I guess it is partly our own fault. I have purchased 4 new radiators and nearly cried to spend that much money. To pay what a perfect radiator would cost might stop me. Making my own parts has given me a lot of sympathy for those who not only produce these things but have to deal with customers. I am often asked to make parts to sell. I can't take time from my projects or charge for the time it takes me. We discuss the parts that fail but the majority of these thing work great. It's just human nature.

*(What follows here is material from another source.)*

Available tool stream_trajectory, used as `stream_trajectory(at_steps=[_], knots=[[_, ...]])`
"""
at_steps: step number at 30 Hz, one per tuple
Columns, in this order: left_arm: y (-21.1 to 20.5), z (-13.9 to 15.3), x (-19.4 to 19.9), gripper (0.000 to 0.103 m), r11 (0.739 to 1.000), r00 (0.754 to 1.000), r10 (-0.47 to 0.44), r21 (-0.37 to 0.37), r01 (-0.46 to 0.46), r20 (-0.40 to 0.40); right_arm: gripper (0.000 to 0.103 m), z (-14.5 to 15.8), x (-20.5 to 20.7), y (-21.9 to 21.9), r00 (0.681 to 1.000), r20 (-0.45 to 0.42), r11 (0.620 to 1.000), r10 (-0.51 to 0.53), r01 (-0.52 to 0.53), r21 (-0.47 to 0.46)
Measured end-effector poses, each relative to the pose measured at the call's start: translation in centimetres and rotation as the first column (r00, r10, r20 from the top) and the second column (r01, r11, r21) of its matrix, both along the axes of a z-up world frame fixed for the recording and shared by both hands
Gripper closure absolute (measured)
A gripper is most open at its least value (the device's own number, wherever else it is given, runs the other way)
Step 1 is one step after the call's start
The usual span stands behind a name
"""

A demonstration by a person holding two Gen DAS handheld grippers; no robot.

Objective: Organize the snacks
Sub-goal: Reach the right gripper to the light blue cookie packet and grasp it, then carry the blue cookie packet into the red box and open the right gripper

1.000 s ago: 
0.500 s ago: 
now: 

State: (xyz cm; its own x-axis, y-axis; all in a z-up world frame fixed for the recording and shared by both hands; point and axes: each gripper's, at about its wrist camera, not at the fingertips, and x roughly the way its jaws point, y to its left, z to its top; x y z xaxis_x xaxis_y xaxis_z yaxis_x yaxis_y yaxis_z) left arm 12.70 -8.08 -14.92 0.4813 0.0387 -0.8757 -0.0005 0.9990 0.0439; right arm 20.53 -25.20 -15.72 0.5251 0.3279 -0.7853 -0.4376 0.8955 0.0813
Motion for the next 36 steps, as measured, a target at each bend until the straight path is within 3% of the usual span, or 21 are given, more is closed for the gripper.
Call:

I'm sad to hear A C & B has cut us off. I'm glad I bought extra when I did. Our local recycle center used to let me climb over their piles of stuff. No more.
Wasn't the 60's GREAT?
Rationalization is the answer to suffering the price of today's reproduction parts. Like this : Throughout Model T production the country was on the gold standard. Values were pegged to gold at $20. per ounce.
Today, the spot price of gold is $1280. per oz. or 64 times what it was back then. I see Lang's catalog lists a brass radiator for $1350., which equates to about $21. in 1915 hard money.
I think that's about what a radiator cost then ? Are we at par for value ? Likely it's easier to come by $1350. today than it was to part with $21. in 1915 ?
I'm glad I am not buying parts to restore an airplane.
The hurt seems to go away when we are driving the cars.